EXERCISE REQUIREMENTS:
Because the copy must hold no pictures, return the data below with all of its words intact.

SUPPLIED DATA:
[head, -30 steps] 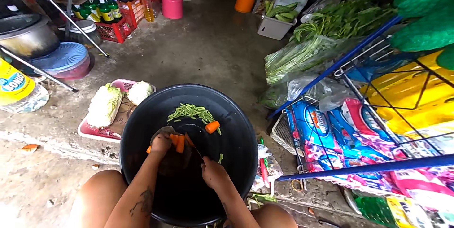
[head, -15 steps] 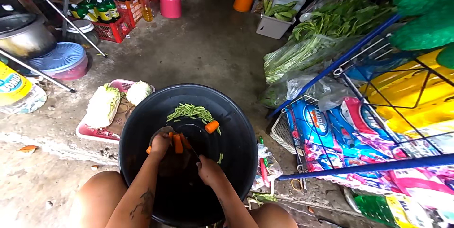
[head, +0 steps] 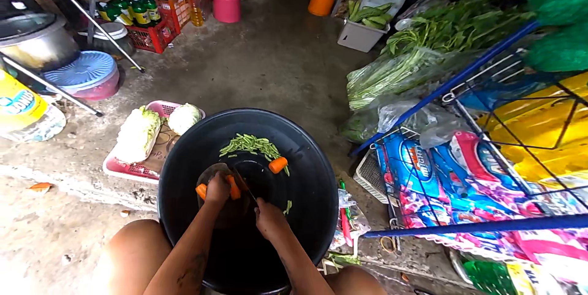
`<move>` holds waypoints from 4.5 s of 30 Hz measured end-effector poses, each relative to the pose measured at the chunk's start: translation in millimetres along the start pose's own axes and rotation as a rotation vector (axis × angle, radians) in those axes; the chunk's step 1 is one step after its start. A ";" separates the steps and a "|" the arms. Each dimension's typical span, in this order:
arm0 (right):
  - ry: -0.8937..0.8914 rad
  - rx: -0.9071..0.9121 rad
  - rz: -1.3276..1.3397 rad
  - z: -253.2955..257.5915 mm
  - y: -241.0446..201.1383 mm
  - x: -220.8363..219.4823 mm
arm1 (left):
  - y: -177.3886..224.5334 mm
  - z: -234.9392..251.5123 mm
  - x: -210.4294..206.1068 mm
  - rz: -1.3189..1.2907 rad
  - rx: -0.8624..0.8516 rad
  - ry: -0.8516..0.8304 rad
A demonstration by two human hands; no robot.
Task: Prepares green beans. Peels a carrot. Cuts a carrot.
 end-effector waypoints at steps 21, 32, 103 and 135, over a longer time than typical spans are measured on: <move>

COMPLETED EXERCISE:
[head, -30 steps] 
[head, -15 steps] 
[head, +0 steps] 
`<move>` holds waypoints from 4.5 s of 30 Hz measured end-effector poses, each relative to the pose measured at the chunk's start: translation in millimetres along the start pose's own axes and rotation as a rotation vector (axis × angle, radians) in those axes; the chunk's step 1 is one step after its start. A ";" separates the steps and a "|" the arms. Each dimension's typical span, in this order:
arm0 (right):
  - ry: -0.8937..0.8914 rad
  - rx: -0.9071..0.9121 rad
  - rz: -1.3276..1.3397 rad
  - z: -253.2955..257.5915 mm
  - y: -241.0446..201.1383 mm
  - x: -220.8363..219.4823 mm
arm1 (left):
  - y: -177.3886..224.5334 mm
  - z: -234.9392..251.5123 mm
  - x: -210.4294..206.1068 mm
  - rz: -1.3189..1.2907 rad
  - rx: -0.8624..0.8516 rad
  - ry: -0.8516..0.8304 rad
A demonstration by two human hands; no robot.
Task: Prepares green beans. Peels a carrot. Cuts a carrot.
 end-effector waypoints at steps 21, 32, 103 and 135, over a longer time than typical spans are measured on: <move>

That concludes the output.